Why does redux {any new js} rename everything software engineering standardised? - hackerfromthefu
Looking at js frameworks lately it seems they broadly prevent developers from benefiting fully from previous software engineering knowledge.<p>Not by just reinventing the wheel regularly - everyone knows they do that all the time, there&#x27;s even a handy industry term for it now, Javascript Fatigue.<p>What they do is even more insidious - they make up new words for existing industry terms. Then sometime they confuse further by redefining existing words with completely different meanings (see &#x27;middleware&#x27; below).<p>It was helpful to just say Javascript Fatigue above as most readers will instantly grok what I&#x27;m talking about. Industry standard naming is a solved issue called Design Patterns.<p>Redux is one of the culprits of renaming that is popular and to keep updated I&#x27;m learning it. Should be quick with my 20 years development and constant learning!

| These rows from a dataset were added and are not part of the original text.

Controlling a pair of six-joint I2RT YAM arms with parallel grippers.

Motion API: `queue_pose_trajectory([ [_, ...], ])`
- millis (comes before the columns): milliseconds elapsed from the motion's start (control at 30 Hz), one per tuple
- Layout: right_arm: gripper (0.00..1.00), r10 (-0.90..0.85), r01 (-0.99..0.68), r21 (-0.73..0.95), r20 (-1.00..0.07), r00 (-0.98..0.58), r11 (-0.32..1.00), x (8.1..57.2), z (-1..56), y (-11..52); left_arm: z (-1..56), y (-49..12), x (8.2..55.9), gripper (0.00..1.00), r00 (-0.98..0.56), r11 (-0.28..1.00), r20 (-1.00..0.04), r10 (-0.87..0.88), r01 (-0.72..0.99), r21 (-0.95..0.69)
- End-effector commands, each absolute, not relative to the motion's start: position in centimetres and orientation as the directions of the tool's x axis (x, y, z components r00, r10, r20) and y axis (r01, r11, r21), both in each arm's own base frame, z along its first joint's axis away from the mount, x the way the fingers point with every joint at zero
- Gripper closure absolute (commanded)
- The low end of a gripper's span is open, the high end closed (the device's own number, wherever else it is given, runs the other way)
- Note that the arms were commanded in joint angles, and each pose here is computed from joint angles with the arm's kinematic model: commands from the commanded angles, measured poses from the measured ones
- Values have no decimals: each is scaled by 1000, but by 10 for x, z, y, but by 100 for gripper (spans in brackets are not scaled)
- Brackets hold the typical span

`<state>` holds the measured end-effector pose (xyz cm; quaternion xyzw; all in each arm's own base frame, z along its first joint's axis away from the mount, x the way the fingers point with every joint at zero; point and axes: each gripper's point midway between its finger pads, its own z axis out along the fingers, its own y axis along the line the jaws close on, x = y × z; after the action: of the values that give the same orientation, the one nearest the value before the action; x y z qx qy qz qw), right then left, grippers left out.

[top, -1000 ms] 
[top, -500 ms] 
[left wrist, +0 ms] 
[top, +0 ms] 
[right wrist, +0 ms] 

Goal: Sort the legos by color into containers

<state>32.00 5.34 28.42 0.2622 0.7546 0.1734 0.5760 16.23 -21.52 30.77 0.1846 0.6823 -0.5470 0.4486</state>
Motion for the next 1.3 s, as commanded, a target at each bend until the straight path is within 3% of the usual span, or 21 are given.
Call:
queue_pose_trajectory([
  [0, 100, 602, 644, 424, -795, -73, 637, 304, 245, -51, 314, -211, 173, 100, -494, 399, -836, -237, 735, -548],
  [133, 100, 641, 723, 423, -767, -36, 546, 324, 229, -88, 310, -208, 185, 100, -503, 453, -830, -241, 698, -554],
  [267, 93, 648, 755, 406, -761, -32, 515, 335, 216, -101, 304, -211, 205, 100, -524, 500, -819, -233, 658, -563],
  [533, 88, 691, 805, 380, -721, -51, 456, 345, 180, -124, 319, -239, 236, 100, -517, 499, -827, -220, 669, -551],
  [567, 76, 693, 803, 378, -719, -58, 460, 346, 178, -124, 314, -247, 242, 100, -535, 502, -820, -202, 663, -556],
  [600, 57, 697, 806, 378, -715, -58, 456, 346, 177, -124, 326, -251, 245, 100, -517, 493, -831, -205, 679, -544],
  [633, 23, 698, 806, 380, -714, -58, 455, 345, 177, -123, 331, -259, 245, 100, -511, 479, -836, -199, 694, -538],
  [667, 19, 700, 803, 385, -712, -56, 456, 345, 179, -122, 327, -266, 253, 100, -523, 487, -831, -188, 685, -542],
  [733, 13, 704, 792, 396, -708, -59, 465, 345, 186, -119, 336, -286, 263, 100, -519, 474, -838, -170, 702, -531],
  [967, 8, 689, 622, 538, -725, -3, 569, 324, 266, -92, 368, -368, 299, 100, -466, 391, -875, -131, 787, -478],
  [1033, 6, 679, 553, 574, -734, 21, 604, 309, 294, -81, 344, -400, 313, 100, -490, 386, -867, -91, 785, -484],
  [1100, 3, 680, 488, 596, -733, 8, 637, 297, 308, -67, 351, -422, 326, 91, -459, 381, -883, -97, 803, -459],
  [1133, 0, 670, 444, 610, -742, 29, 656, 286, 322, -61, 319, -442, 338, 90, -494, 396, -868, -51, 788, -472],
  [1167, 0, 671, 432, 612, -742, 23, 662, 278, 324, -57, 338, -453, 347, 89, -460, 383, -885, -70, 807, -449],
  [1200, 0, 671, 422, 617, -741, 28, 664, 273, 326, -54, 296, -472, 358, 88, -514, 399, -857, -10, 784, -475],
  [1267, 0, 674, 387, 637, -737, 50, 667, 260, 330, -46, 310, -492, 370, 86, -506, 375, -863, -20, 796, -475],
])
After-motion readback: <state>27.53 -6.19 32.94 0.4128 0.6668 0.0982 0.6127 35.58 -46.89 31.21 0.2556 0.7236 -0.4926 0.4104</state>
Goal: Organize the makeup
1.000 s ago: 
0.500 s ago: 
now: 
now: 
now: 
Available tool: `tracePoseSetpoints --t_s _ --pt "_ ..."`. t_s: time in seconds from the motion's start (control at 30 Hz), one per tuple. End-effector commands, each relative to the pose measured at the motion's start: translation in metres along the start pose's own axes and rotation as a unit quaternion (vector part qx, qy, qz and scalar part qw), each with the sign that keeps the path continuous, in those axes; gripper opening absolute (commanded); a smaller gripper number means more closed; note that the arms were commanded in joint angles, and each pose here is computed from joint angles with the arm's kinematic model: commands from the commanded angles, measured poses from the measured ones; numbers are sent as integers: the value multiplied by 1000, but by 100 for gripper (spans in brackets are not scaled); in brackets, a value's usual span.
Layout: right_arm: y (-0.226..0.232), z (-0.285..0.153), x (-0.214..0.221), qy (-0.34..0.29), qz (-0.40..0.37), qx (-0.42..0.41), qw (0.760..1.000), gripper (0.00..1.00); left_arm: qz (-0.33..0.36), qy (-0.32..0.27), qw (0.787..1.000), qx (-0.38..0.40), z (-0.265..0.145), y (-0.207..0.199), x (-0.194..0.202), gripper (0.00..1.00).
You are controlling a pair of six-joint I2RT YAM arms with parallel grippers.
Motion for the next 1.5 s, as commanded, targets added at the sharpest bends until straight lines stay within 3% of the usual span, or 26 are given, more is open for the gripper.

But hahaha as they didn&#x27;t use industry standard terms for anything.<p>Here’s Redux summarised with patterns: 
Redux is a data storage framework, based on the Command, Event Sourcing and CQRS patterns.<p>But instead we got e.g. http:&#x2F;&#x2F;redux.js.org&#x2F;docs&#x2F;recipes&#x2F;ReducingBoilerplate.html<p>Command - &#x27;actions&#x27; in redux
Factory - &#x27;action creators&#x27; 
Decorator - &#x27;middleware&#x27;<p>Middleware, <i>middleware</i>, geez. If they aren&#x27;t going to use the industry standard term for the pattern they&#x27;re using, why pick a word already industry standard then use it completely differently, confusing developers as well as search engines,  wasting the authors time as literally most of the page is re-explaining why you would use these industry patterns, which could be simple links to the patterns definitions for anyone who didn&#x27;t know it yet. Their page would be 1&#x2F;4 the size, writing &amp; reading time, and an order of magnitude easier to understand!
======
closed
I think a critical point to consider is that an "industry" is often not as
monolithic as it may first seem. In my experience, people with similar
interests in statistics / machine learning, and psychology / neuroscience
regularly rename old terms (sometimes without even realizing there's an "old
term" to rename).

Once someone has put language out there, and is benefitting from brand appeal,
they're not always motivated to rename everything, especially if no one
pointed out the old term until long after their work was out there. Once
people have invested time in learning the new terms, they might not be
strongly motivated to remap them onto old terms.

------
CyberFonic
There are many reasons for the problem you describe. Some that I can think of
are:

There are a lot of self-taught programmers. Even the good ones are only aware
of a small portion of the accumulated 40+ years of knowledge in CS and SE -
theory and practice. So they re-invent techniques, methods, etc thinking they
have discovered something new. Since much of the literature is secreted behind
paywalls, you can't really blame them.

I have noticed some academics have a fondness for "putting old wine in new
bottles" and applying fancy new labels. Then when you do a keyword search
their "new" method, technique, framework, etc they look like inventive
geniuses. Many young academics also suffer from problem as described above.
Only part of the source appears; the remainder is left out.